* [EXERCISE DESCRIPTION]:
Would you output the lines from the one with "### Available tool" through the last line of the material below, exactly, but without pictures?

* [EXTRACTED MATERIAL]:
>>>>

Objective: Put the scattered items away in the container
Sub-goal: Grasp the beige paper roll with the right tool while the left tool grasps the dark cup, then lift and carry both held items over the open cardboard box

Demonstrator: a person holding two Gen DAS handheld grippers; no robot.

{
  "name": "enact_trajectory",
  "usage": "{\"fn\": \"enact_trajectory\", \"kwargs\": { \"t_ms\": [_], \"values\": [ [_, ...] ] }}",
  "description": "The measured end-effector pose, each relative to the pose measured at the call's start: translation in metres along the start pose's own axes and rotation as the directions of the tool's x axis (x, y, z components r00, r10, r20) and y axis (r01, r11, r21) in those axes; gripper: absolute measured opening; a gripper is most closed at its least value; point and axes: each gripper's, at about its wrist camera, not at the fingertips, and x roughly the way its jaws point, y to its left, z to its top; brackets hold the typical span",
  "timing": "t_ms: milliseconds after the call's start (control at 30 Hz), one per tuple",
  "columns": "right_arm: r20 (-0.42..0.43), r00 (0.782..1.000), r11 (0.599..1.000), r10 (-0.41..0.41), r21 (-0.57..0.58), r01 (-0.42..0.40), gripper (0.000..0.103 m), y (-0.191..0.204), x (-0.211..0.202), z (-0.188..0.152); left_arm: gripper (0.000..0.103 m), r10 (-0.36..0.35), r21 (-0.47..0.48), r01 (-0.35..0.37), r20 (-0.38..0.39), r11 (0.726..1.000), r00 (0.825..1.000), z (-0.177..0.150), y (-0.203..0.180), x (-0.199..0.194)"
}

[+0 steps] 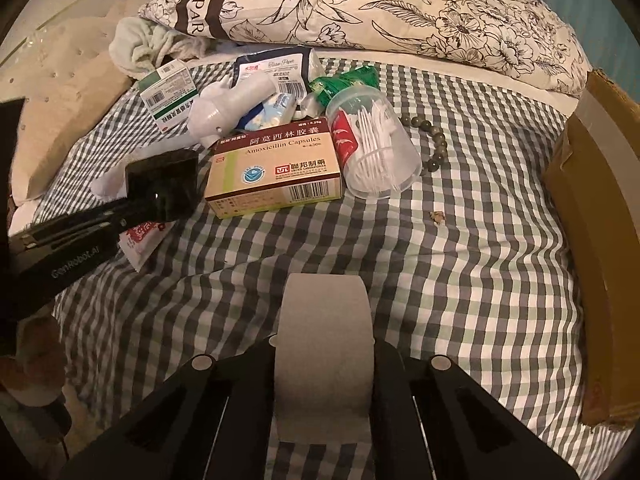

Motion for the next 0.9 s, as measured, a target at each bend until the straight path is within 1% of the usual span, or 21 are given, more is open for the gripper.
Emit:
{"fn": "enact_trajectory", "kwargs": {
  "t_ms": [33,67,100,167,200,267,367,400,433,500,533,633,800,900],
  "values": [
    [0.000,1.000,1.000,-0.001,0.001,0.001,0.004,0.000,0.000,0.000,0.031,-0.002,-0.013,0.002,-0.008,1.000,1.000,0.000,0.003,0.003],
    [-0.001,1.000,1.000,-0.004,0.002,0.004,0.004,0.000,0.000,0.000,0.034,-0.001,-0.019,0.001,-0.012,1.000,1.000,0.000,0.004,0.005],
    [-0.002,1.000,1.000,-0.005,0.005,0.005,0.004,-0.001,0.000,-0.001,0.042,0.001,-0.023,-0.002,-0.013,1.000,1.000,0.000,0.005,0.007],
    [-0.006,1.000,1.000,-0.008,0.008,0.008,0.004,-0.002,0.000,-0.001,0.054,0.010,-0.034,-0.010,-0.005,0.999,1.000,0.001,0.006,0.007],
    [-0.008,1.000,1.000,-0.009,0.009,0.009,0.004,-0.002,0.001,-0.001,0.056,0.006,-0.042,-0.006,0.000,0.999,1.000,0.003,0.007,0.007],
    [-0.010,1.000,1.000,-0.011,0.010,0.011,0.004,-0.003,0.002,0.000,0.056,-0.001,-0.043,0.001,0.006,0.999,1.000,0.007,0.006,0.009],
    [-0.013,1.000,1.000,-0.011,0.007,0.011,0.004,-0.002,0.004,0.002,0.055,0.027,-0.008,-0.027,0.015,1.000,1.000,0.012,0.001,0.014],
    [-0.015,1.000,1.000,-0.010,0.006,0.010,0.004,-0.002,0.005,0.002,0.047,0.027,0.003,-0.027,0.014,1.000,1.000,0.013,0.000,0.016],
    [-0.017,1.000,1.000,-0.010,0.006,0.010,0.004,-0.002,0.006,0.002,0.042,0.020,0.009,-0.020,0.012,1.000,1.000,0.013,-0.001,0.017],
    [-0.021,1.000,1.000,-0.010,0.006,0.010,0.004,-0.003,0.007,0.002,0.041,0.016,0.012,-0.016,0.022,1.000,1.000,0.013,-0.002,0.016],
    [-0.021,1.000,1.000,-0.010,0.006,0.010,0.004,-0.003,0.008,0.002,0.038,0.016,0.018,-0.017,0.026,1.000,1.000,0.013,-0.002,0.015],
    [-0.016,1.000,1.000,-0.012,0.005,0.012,0.004,-0.003,0.007,0.004,0.037,0.013,0.025,-0.014,0.025,1.000,1.000,0.013,-0.003,0.012],
    [0.005,1.000,1.000,-0.009,0.002,0.009,0.003,-0.001,0.000,0.007,0.032,0.008,0.010,-0.008,0.026,1.000,1.000,0.011,-0.003,0.003],
    [0.021,1.000,1.000,-0.001,0.002,0.001,0.003,-0.001,-0.006,0.010,0.032,-0.008,-0.004,0.008,0.014,1.000,1.000,0.011,-0.002,-0.002]
  ]
}}
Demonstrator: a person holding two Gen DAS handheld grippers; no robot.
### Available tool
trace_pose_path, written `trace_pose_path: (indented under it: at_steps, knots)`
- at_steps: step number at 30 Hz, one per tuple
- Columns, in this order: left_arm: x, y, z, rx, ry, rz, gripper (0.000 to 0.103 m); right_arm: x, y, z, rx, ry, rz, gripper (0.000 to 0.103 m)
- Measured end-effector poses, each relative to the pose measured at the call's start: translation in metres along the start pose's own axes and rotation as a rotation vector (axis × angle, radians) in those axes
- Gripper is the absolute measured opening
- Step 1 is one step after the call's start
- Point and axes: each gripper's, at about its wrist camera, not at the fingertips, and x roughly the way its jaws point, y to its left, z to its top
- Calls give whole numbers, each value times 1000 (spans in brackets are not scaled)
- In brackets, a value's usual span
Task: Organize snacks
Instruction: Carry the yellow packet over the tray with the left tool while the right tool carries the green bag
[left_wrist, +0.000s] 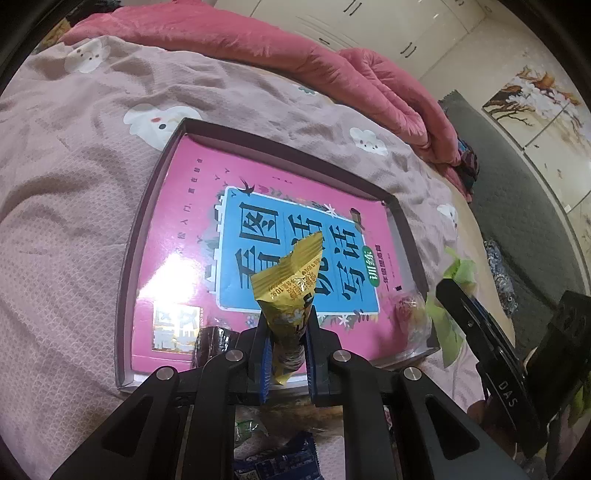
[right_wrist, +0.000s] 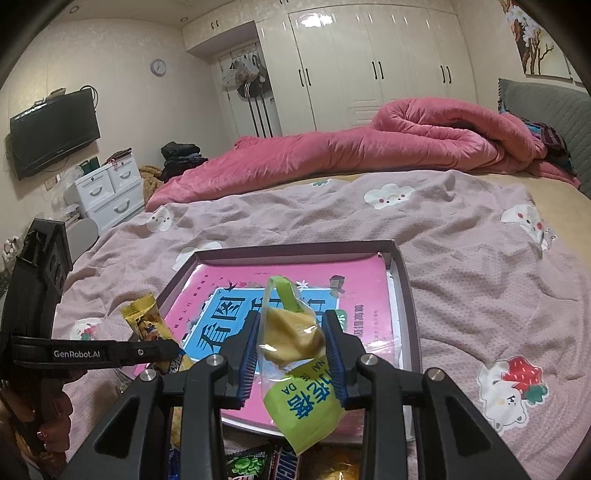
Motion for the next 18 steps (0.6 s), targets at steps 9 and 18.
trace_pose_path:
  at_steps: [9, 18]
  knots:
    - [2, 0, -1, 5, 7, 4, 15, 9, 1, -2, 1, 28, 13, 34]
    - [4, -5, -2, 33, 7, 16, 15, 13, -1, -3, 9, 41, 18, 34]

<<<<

* [OUTPUT]:
### Available tool
trace_pose_path, written `trace_pose_path: (indented under it: at_steps, knots)`
- at_steps: step number at 30 Hz, one per tuple
- Columns, in this order: left_arm: x, y, z, rx, ry, rz, gripper (0.000 to 0.103 m); right_arm: x, y, z, rx, ry, rz, gripper (0.000 to 0.103 m)
- Measured end-effector poses, each relative to the pose measured at the call's start: translation in metres along the start pose's own axes and rotation as a rotation vector (axis × angle, radians) in those axes
- Gripper is the absolute measured opening
- Step 1 is one step after the call's start
- Point and axes: each gripper's, at about its wrist camera, not at the fingertips, and x roughly the way its jaws point, y to its left, z to its top
- Calls give whole numbers, each value times 1000 (spans in brackets are not scaled)
- In brackets, a value's usual span
Task: Organize snacks
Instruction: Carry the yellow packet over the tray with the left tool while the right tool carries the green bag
[left_wrist, +0.000s] 
[right_wrist, +0.000s] 
Motion for the next 18 steps (0.6 s), targets at steps 9 and 18.
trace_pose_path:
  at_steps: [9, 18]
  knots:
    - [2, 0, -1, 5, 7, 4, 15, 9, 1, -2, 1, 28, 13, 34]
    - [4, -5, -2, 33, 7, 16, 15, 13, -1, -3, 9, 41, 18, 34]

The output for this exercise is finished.